# RECORDS SHOWN
════════════════════

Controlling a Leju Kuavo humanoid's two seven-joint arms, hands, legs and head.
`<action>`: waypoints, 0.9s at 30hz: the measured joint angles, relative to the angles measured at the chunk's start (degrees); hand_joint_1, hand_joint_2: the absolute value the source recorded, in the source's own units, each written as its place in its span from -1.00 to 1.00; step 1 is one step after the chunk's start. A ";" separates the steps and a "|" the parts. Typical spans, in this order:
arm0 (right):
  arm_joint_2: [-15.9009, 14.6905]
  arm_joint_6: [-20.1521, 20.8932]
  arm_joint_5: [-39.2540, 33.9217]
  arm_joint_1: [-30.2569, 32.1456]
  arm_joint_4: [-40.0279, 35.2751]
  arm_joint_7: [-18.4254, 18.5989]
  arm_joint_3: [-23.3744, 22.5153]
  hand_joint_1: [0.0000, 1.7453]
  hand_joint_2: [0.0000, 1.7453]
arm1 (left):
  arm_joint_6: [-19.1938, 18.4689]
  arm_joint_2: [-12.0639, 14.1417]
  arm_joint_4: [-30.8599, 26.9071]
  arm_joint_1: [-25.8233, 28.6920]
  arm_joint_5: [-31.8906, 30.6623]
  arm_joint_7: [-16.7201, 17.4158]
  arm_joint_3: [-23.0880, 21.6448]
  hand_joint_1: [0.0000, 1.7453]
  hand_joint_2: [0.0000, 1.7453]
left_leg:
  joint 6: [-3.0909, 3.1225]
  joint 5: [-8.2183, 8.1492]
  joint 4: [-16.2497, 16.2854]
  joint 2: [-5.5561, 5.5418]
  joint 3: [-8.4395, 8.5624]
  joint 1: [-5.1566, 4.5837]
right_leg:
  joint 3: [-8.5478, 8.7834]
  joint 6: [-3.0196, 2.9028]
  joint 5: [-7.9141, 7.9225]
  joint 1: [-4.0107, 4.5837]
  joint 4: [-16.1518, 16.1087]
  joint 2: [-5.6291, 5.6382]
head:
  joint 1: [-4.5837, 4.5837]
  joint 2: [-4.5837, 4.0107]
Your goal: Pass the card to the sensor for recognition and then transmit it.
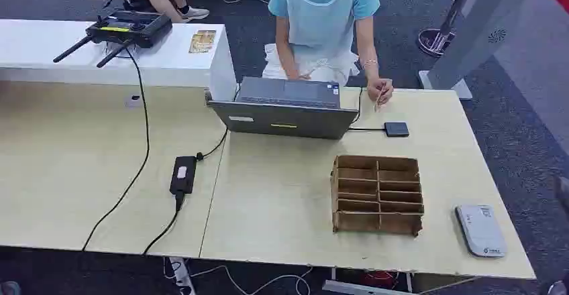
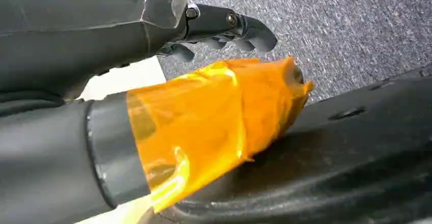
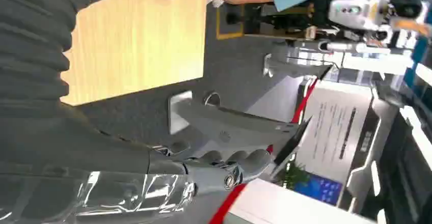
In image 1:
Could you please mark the person's left hand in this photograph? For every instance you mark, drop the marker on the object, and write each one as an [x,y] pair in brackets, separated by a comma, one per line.
[380,89]

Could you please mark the robot right hand grey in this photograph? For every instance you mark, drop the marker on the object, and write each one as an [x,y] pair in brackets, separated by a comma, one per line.
[563,193]

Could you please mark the person's right hand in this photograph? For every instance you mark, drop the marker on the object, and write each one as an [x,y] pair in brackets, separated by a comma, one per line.
[304,77]

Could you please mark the small black square drive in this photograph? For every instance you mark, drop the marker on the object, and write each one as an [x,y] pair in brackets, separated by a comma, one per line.
[396,129]

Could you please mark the grey laptop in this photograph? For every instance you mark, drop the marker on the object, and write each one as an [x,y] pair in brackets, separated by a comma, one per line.
[284,122]

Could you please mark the person at laptop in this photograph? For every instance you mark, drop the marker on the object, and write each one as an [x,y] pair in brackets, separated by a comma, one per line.
[321,22]

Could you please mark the white flat router device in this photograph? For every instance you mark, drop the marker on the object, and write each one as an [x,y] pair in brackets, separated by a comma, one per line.
[481,231]

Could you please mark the wooden compartment card box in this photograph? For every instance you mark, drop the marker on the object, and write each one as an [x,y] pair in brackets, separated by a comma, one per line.
[378,195]

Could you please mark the yellow printed card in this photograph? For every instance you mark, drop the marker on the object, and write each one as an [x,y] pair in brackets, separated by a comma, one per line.
[202,41]

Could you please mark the grey panel stand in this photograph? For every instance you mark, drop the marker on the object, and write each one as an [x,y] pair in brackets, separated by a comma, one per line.
[480,31]

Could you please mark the white cabinet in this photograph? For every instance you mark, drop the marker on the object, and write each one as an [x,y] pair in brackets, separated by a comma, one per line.
[169,64]

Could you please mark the black power adapter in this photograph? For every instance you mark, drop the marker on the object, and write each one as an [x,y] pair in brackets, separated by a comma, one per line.
[183,175]

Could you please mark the black remote controller with antennas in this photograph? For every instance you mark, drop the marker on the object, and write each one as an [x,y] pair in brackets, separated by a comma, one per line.
[130,27]

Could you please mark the red object under desk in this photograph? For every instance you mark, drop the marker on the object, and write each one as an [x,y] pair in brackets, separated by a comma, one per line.
[380,278]

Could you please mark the grey metal desk foot bar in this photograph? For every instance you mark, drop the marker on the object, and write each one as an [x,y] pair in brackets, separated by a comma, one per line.
[360,289]

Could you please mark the white power strip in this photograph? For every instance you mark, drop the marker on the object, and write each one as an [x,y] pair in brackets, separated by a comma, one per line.
[182,279]

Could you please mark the chrome stanchion post with base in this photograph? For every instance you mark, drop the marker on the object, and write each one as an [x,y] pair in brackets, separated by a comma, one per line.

════════════════════

# WORK TO COMPLETE
Please reproduce the entries above exactly, omitting every picture.

# REPLY TO THE EXERCISE
Controlling a Leju Kuavo humanoid's two seven-joint arms, hands, legs and head.
`<action>`: waypoints, 0.9s at 30hz: the measured joint angles, relative to the angles measured at the chunk's start (degrees); hand_joint_1, hand_joint_2: the absolute value the source recorded, in the source's own units, each written as its place in its span from -1.00 to 1.00; step 1 is one step after the chunk's start. A ";" separates the steps and a "|" the parts. Typical spans, in this order:
arm0 (right):
  arm_joint_2: [-15.9009, 14.6905]
  arm_joint_6: [-20.1521, 20.8932]
  arm_joint_5: [-39.2540, 33.9217]
  arm_joint_1: [-30.2569, 32.1456]
  arm_joint_4: [-40.0279, 35.2751]
  arm_joint_7: [-18.4254, 18.5989]
  arm_joint_3: [-23.3744, 22.5153]
  hand_joint_1: [0.0000, 1.7453]
  hand_joint_2: [0.0000, 1.7453]
arm1 (left):
  arm_joint_6: [-19.1938, 18.4689]
  arm_joint_2: [-12.0639, 14.1417]
  arm_joint_4: [-30.8599, 26.9071]
  arm_joint_1: [-25.8233, 28.6920]
  arm_joint_5: [-31.8906, 30.6623]
  arm_joint_7: [-16.7201, 17.4158]
  arm_joint_3: [-23.0880, 21.6448]
  hand_joint_1: [0.0000, 1.7453]
  hand_joint_2: [0.0000, 1.7453]
left_leg:
  joint 6: [-3.0909, 3.1225]
  joint 5: [-8.2183, 8.1492]
  joint 4: [-16.2497, 16.2854]
  joint 2: [-5.5561, 5.5418]
  joint 3: [-8.4395, 8.5624]
  joint 1: [-5.1566, 4.5837]
right_leg:
  joint 3: [-8.5478, 8.7834]
  joint 6: [-3.0196, 2.9028]
  joint 5: [-7.9141, 7.9225]
  joint 1: [-4.0107, 4.5837]
  joint 4: [-16.1518, 16.1087]
  joint 2: [-5.6291, 5.6382]
head:
  joint 1: [-4.5837, 4.5837]
  joint 2: [-4.5837, 4.0107]
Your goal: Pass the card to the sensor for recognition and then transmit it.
In image 1:
Could you please mark the person's left hand in this photograph? For every instance you mark, drop the marker on the object, and write each one as an [x,y] pair in brackets, separated by a comma, one per line.
[380,89]

Could you please mark the robot right hand grey in this photograph? For every instance you mark, drop the marker on the object, and write each one as an [x,y] pair in brackets, separated by a comma, one per line.
[563,193]

Could you please mark the person's right hand in this photograph? For every instance you mark, drop the marker on the object, and write each one as an [x,y] pair in brackets, separated by a comma, one per line.
[304,77]

Could you please mark the small black square drive in this photograph? For every instance you mark, drop the marker on the object, and write each one as an [x,y] pair in brackets, separated by a comma, one per line.
[396,129]

Could you please mark the grey laptop in this photograph? For every instance you mark, drop the marker on the object, and write each one as an [x,y] pair in brackets, separated by a comma, one per line.
[284,122]

Could you please mark the person at laptop in this photograph? For every instance you mark, drop the marker on the object, and write each one as an [x,y] pair in brackets, separated by a comma, one per line.
[321,22]

Could you please mark the white flat router device in this photograph? For every instance you mark, drop the marker on the object, and write each one as an [x,y] pair in brackets, separated by a comma, one per line.
[481,231]

Could you please mark the wooden compartment card box in this photograph? For every instance you mark, drop the marker on the object, and write each one as an [x,y] pair in brackets, separated by a comma, one per line.
[378,195]

Could you please mark the yellow printed card in this photograph? For every instance you mark, drop the marker on the object, and write each one as an [x,y] pair in brackets, separated by a comma, one per line.
[202,41]

Could you please mark the grey panel stand in this photograph? For every instance you mark, drop the marker on the object, and write each one as an [x,y] pair in brackets, separated by a comma, one per line.
[480,31]

Could you please mark the white cabinet in this photograph? For every instance you mark, drop the marker on the object, and write each one as an [x,y] pair in brackets, separated by a comma, one per line.
[169,64]

Could you please mark the black power adapter in this photograph? For every instance you mark, drop the marker on the object, and write each one as an [x,y] pair in brackets, separated by a comma, one per line.
[183,175]

Could you please mark the black remote controller with antennas in this photograph? For every instance you mark, drop the marker on the object, and write each one as an [x,y] pair in brackets, separated by a comma, one per line.
[130,27]

Could you please mark the red object under desk in this photograph? For every instance you mark, drop the marker on the object, and write each one as an [x,y] pair in brackets, separated by a comma, one per line.
[380,278]

Could you please mark the grey metal desk foot bar in this photograph? For every instance you mark, drop the marker on the object, and write each one as an [x,y] pair in brackets, separated by a comma, one per line.
[360,289]

Could you please mark the white power strip in this photograph? For every instance you mark, drop the marker on the object, and write each one as an [x,y] pair in brackets, separated by a comma, one per line.
[182,279]

Could you please mark the chrome stanchion post with base in this photograph? For every instance you mark, drop the marker on the object, and write each one as an [x,y] pair in brackets, separated by a comma, one per line.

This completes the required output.